Voglio, a tal proposito, segnalare un fatto macroscopico. All’unisono i giornali pubblicarono il 2 febbraio la notizia: “Isolato il coronavirus all’Ospedale Spallanzani di Roma; ora che si conosce meglio la sua “faccia”, combatterlo potrebbe essere più facile: nella corsa dei laboratori di tutto il mondo, l’Italia incassa un successo riuscendo a isolarlo e depositando le informazioni per metterle a disposizione della comunità scientifica”. In realtà il coronavirus SARS-CoV-2 è stato sequenziato a metà gennaio dai ricercatori cinesi e successivamente in altri laboratori nel mondo. Preoccupa che una notizia evidentemente falsa e così facile da verificare abbia “contagiato” tutti i giornali, dando l’impressione di avere a che fare con una stampa terribilmente prona alla ripetizione acritica di qualunque notizia, anziché alla verifica di quanto va diffondendo.
“Le epidemie e le pandemie (qualunque esse siano) sono importanti minacce per la vita e la salute e richiedono grandi sforzi per essere contenute e rese meno gravi” riporta il documento del corso FAD COVID-19, la malattia da nuovo coronavirus. “Le difficoltà nella loro gestione dipendono da molteplici fattori, a partire dalla imprevedibilità e mutabilità che le caratterizza, per arrivare all’indispensabilità di coordinamenti internazionali e nazionali, specie nell’attuale situazione di globalizzazione e di interconnessione rapida di persone e merci. Una ulteriore difficoltà consiste nel fornire informazioni tempestive, comprensibili e il più possibile accurate sia agli operatori sanitari sia alla popolazione generale, mantenendo sufficientemente alto il livello di consapevolezza per poter individuare precocemente casi sospetti o accertati, senza tuttavia suscitare allarmismi.
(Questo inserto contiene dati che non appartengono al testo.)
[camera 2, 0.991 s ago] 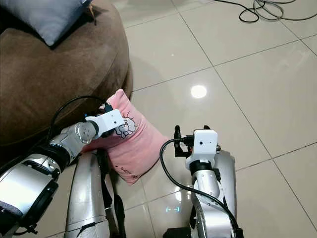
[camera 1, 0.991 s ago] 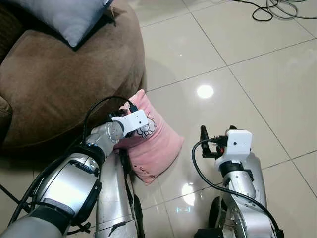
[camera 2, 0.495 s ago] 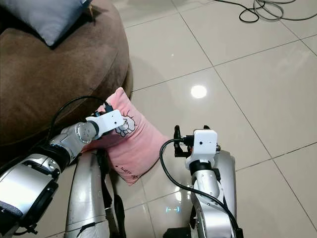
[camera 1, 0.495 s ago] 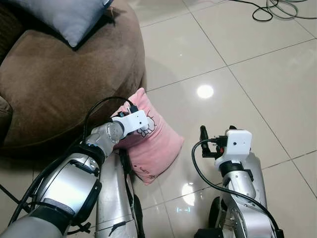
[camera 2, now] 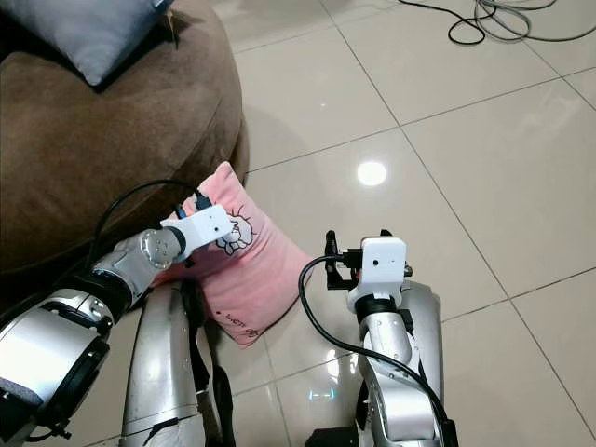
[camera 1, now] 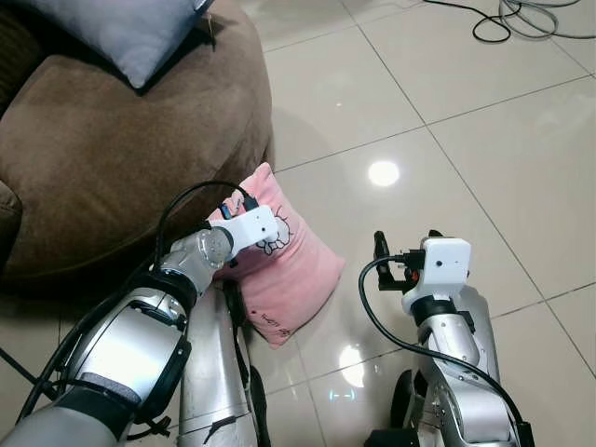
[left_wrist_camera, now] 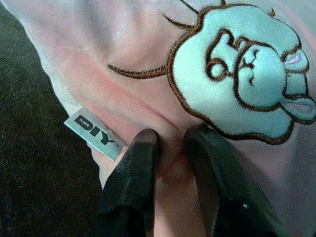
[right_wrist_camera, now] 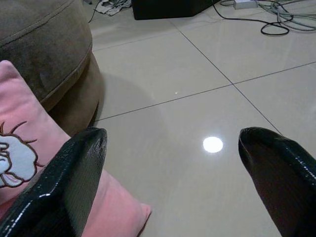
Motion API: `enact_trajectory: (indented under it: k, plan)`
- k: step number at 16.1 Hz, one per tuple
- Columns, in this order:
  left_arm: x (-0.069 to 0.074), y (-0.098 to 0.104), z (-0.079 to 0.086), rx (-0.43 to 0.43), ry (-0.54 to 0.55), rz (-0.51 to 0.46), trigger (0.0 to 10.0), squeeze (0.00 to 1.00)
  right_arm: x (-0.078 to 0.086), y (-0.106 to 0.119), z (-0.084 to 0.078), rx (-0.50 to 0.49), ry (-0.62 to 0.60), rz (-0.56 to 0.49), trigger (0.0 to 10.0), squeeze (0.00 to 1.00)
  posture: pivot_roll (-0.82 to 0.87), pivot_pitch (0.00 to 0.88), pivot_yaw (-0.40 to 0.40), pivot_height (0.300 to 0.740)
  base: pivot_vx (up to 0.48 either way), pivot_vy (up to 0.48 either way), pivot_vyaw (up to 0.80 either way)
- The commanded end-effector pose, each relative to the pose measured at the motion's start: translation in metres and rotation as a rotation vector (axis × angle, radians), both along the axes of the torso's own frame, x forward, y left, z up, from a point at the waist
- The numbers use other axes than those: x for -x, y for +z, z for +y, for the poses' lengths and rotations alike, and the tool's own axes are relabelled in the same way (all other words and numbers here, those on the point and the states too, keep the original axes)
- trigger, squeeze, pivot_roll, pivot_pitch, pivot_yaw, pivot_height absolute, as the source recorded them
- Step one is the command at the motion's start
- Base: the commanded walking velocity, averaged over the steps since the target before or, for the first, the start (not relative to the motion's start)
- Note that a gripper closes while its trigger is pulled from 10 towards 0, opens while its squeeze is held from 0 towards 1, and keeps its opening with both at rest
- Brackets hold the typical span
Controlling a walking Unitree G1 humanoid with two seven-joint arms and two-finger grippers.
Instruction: Move the pillow to the sofa from floor
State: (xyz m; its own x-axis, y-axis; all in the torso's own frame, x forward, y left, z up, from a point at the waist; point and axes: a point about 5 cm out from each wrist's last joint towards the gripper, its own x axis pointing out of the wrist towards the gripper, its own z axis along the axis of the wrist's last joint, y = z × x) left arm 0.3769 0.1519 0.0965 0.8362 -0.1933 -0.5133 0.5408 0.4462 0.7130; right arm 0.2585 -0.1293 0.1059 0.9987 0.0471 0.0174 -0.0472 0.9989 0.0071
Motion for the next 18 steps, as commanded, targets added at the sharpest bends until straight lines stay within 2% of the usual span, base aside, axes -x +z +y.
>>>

Anche la confutazione di notizie false e non suffragate da fonti attendibili, tipicamente quelli presenti sui social media, è molto importante per evitare ulteriori danni personali, sociali ed economici: l’ansia e in alcuni casi la psicosi, frutto di notizie incontrollate e allarmistiche, possono provocare discriminazioni totalmente ingiustificate di interi gruppi di popolazione, anche soltanto per l’appartenenza etnica e danneggiare settori economici importanti (come il turismo, il commercio e la ristorazione). Inoltre, l’eccesso di “prevenzione inutile” può sovraccaricare e intasare i servizi sanitari, indurre costi sanitari inutili (per esempio mascherine protettive, esami diagnostici non indicati, visite non necessarie), sottraendo importanti risorse.
Sono invece da favorire tutti quei comportamenti individuali e sociali non medicalizzanti e a costo minimo o nullo, utili anche per prevenire e mitigare altre patologie e per rafforzare la coesione e il supporto sociale e psicologico, anch’essi fondamentali in un momento di crisi, specie in società individualistiche come quelle occidentali”.
La coesione sociale si rafforza attraverso l’informazione completa e indipendente e grazie all’adesione consapevole alle misure individuate come corrette ed efficaci. Chi soffia sul fuoco della paura ha un’idea non scientifica della Sanità che ci preoccupa come e forse più del coronavirus.